Starting at the line that holds "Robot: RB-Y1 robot" and stopping at the line that holds "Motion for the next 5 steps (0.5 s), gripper", restate the records below word for word, with both of those lines included.

------------------------------------

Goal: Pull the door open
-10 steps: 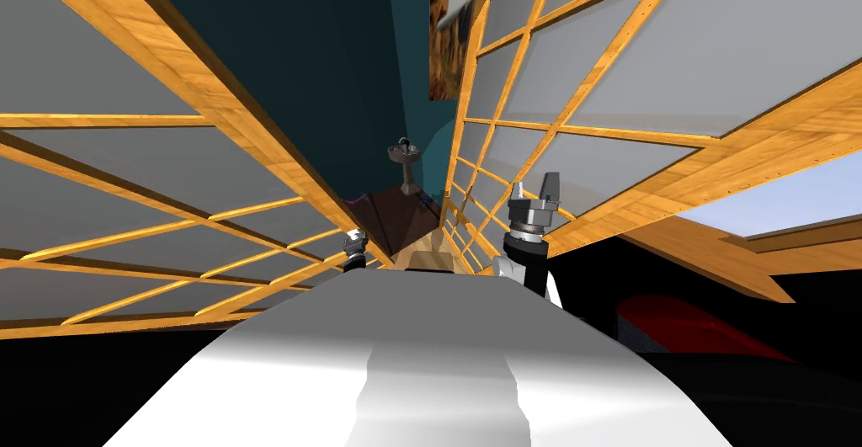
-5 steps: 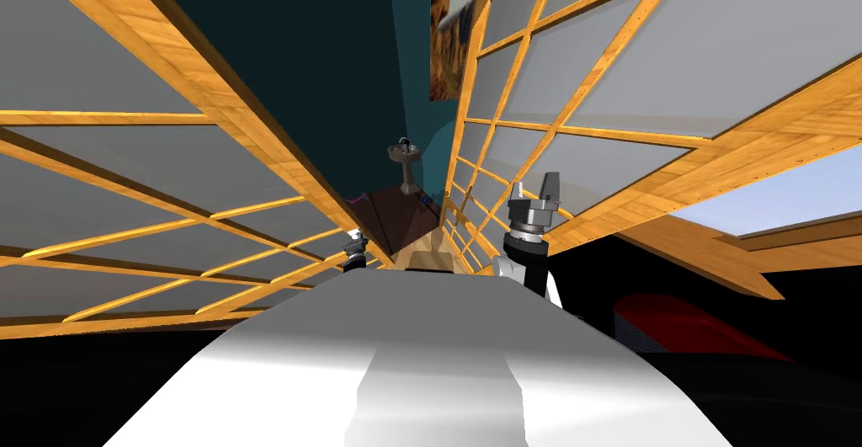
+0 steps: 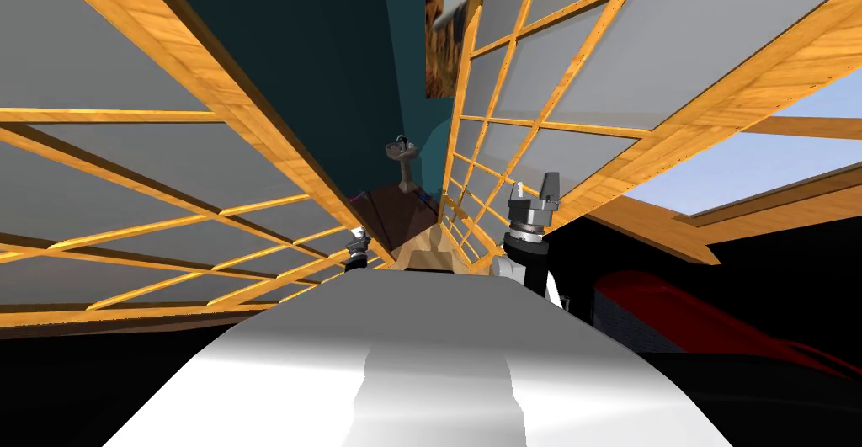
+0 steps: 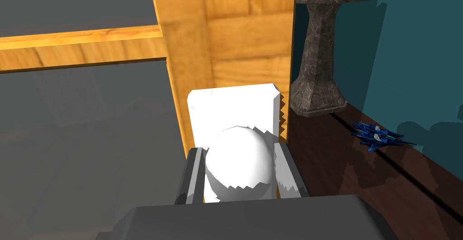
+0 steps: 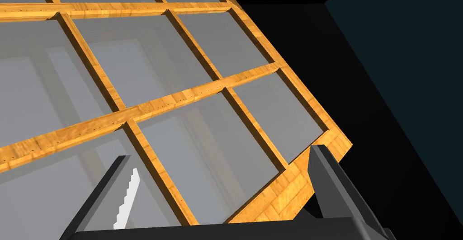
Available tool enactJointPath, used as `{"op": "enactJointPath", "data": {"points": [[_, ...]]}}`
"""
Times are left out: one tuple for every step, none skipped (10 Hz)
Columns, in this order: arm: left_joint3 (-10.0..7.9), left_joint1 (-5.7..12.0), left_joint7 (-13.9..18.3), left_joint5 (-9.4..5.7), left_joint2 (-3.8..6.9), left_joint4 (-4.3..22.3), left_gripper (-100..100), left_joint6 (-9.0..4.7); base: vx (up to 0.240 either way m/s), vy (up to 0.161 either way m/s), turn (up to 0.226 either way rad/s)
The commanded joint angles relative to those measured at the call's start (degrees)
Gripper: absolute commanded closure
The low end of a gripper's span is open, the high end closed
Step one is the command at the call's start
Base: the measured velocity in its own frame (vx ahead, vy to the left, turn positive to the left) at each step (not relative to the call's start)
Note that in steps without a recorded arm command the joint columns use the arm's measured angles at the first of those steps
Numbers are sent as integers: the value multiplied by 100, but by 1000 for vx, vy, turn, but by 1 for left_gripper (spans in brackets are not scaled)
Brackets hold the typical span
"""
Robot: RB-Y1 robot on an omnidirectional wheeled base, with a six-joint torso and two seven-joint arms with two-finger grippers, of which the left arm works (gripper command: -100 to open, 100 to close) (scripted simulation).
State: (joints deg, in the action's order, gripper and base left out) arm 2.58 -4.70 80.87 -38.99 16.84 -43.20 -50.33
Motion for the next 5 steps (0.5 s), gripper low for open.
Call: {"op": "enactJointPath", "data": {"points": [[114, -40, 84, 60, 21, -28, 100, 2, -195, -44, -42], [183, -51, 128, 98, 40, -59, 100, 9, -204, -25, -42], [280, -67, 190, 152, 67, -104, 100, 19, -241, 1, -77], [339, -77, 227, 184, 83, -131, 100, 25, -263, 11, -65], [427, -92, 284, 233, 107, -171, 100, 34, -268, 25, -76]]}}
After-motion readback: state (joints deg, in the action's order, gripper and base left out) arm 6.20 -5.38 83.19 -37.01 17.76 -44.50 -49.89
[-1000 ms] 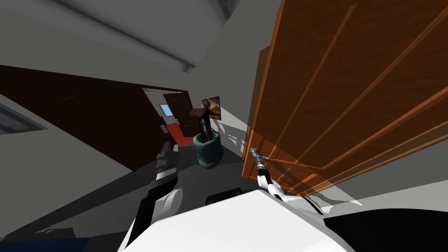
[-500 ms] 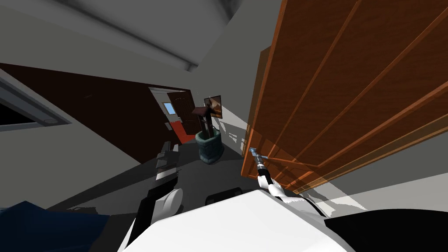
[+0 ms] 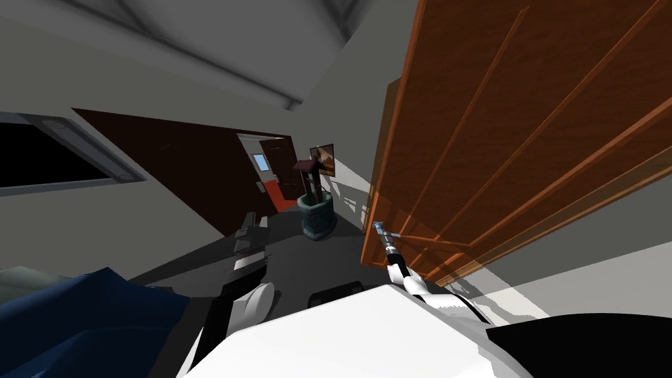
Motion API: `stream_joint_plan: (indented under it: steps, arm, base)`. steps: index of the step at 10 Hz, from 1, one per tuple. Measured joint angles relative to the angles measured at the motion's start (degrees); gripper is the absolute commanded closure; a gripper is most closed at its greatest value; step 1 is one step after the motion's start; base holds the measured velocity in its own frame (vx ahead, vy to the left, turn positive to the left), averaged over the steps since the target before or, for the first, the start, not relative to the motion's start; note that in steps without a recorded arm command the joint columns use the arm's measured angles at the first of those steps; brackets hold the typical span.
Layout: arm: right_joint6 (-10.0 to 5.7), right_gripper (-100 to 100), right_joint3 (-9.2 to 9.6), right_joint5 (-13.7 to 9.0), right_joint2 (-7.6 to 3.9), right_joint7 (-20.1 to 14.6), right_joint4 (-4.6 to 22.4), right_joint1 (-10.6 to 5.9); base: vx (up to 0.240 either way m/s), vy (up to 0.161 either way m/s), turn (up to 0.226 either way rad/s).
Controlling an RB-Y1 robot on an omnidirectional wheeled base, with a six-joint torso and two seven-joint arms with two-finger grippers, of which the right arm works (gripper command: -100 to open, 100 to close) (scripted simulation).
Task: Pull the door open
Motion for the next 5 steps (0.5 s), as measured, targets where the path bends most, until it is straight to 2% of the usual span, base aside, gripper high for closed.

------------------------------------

* _Task solution_:
Robot: RB-Y1 robot on an omnidirectional wheeled base, with a six-joint torso and two seven-joint arms with two-finger grippers, of which the left arm works (gripper command: -100 to open, 100 to close) (scripted simulation).
State: (joints deg, in the action's order, gripper and base left out) arm 2.58 -4.70 80.87 -38.99 16.84 -43.20 -50.33
Motion for the next 5 steps (0.5 s), gripper low for open.

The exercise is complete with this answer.